China — USCC weighted MOD 31
The Chinese Unified Social Credit Code uses modulo 31 with weights that are successive powers of 3 mod 31: [1, 3, 9, 27, 19, 26, 16, 17, 20, 29, 25, 13, 8, 24, 10, 30, 28]. The check digit is a character from a 31-symbol alphabet (0–9 plus selected uppercase letters).
9. Comparison table
All algorithms at a glance — grouped by base modulus.

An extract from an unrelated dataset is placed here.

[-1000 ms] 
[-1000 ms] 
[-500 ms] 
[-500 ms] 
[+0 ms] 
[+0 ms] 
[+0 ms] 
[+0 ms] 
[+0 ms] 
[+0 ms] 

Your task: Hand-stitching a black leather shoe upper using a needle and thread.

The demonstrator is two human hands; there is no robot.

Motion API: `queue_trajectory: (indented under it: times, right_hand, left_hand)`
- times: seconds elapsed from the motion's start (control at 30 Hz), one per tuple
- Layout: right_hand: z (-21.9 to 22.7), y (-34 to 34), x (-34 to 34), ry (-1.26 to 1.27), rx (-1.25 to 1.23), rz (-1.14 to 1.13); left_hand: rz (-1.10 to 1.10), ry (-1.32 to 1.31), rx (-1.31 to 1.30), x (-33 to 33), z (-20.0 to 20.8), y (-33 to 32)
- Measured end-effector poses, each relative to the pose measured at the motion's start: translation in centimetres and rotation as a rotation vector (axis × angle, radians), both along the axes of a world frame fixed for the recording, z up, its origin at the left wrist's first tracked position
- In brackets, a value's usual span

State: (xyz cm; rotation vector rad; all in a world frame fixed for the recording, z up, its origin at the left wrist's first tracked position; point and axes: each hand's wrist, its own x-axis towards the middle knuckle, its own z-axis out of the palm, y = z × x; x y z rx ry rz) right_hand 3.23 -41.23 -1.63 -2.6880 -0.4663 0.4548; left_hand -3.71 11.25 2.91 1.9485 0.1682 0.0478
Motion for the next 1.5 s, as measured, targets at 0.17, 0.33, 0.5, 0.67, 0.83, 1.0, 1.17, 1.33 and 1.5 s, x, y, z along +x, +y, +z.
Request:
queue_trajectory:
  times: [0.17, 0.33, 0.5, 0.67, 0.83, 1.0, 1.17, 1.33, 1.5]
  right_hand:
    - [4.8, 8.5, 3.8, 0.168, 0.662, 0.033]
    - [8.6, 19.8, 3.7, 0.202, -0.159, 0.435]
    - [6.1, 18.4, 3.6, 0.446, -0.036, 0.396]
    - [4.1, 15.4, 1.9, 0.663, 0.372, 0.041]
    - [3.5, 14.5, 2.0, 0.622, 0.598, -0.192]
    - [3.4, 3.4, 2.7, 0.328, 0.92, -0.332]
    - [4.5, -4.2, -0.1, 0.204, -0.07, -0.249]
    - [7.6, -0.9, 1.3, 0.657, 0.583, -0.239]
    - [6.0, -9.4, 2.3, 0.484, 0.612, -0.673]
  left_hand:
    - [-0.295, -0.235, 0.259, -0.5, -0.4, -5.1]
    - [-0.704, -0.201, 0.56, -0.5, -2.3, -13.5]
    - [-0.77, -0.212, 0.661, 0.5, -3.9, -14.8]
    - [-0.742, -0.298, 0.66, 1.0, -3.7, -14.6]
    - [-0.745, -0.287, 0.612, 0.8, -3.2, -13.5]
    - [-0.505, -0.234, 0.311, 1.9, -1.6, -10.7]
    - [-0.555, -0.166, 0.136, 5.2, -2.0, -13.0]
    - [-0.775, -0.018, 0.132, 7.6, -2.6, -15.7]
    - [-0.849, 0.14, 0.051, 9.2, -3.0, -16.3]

| Identifier | Algorithm | Modulus | Check digits | Format |
|---|---|---|---|---|
| Credit Card | Luhn | 10 | 1 (last) | 13–19 digits |
| ISIN | Luhn (alphanumeric) | 10 | 1 (last) | 12 chars |
| IMEI | Luhn | 10 | 1 (last) | 15 digits |
| IBAN | MOD-97 | 97 | 2 (pos 3–4) | 15–34 chars |
| LEI | MOD-97 | 97 | 2 (last) | 20 chars |
| ISBN-10 | Weighted sum | 11 | 1 (last, 0–9/X) | 10 chars |
| ISSN | Weighted sum | 11 | 1 (last, 0–9/X) | 8 chars |
| ISBN-13 | Weighted 1,3 | 10 | 1 (last) | 13 digits |
| EAN-13 | Weighted 1,3 | 10 | 1 (last) | 13 digits |
| EAN-8 | Weighted 3,1 | 10 | 1 (last) | 8 digits |
| CUSIP | Luhn variant | 10 | 1 (last) | 9 chars |
| VIN | Weighted + transliteration | 11 | 1 (pos 9, 0–9/X) | 17 chars |
| ABA Routing | Weighted 3,7,1 | 10 | 1 (last) | 9 digits |
| PESEL | Weighted 1,3,7,9 | 10 | 1 (last) | 11 digits |
| REGON | Weighted | 11 | 1 (last) | 9 or 14 digits |
| VAT | Country-specific | varies | varies | varies |
10. What can check digits catch?
Not all algorithms are equal. Here's what each class of algorithm can detect:
| Error type | Simple mod-10 | Luhn | MOD-11 | MOD-97 |
|---|---|---|---|---|
| Single digit substitution | 90% | 100% | 100% | 100% |
| Adjacent transposition (ab → ba) | ~89% | ~98% | 100% | 100% |
| Jump transposition (abc → cba) | ~89% | ~95% | ~91% | ~99.97% |
| Twin error (aa → bb) | 90% | 100% | 100% | 100% |
| Random error | 90% | ~90% | ~91% | ~99.97% |
Single digit error
Changing any one digit to a different digit. Example: 4111111111111111 → 4111111111111211. All algorithms in this article catch 100% of single-digit errors (except simple mod-10 which catches 90%).
Transposition error
Swapping two adjacent digits. Example: 4111111111111111 → 4111111111111111 (not visible for equal digits, but 4539 → 4593 would be caught). Luhn catches nearly all of these because the doubling pattern makes the contribution of each position asymmetric.
Summary
Choosing an algorithm
If you're designing a new identifier format, consider: Luhn is the standard for numeric identifiers that humans type (cards, phone IMEIs). MOD-97 is the best choice when errors are costly and you can afford two check characters. Weighted MOD-11 with 'X' is a classic for book/serial identifiers where a single extra character is acceptable.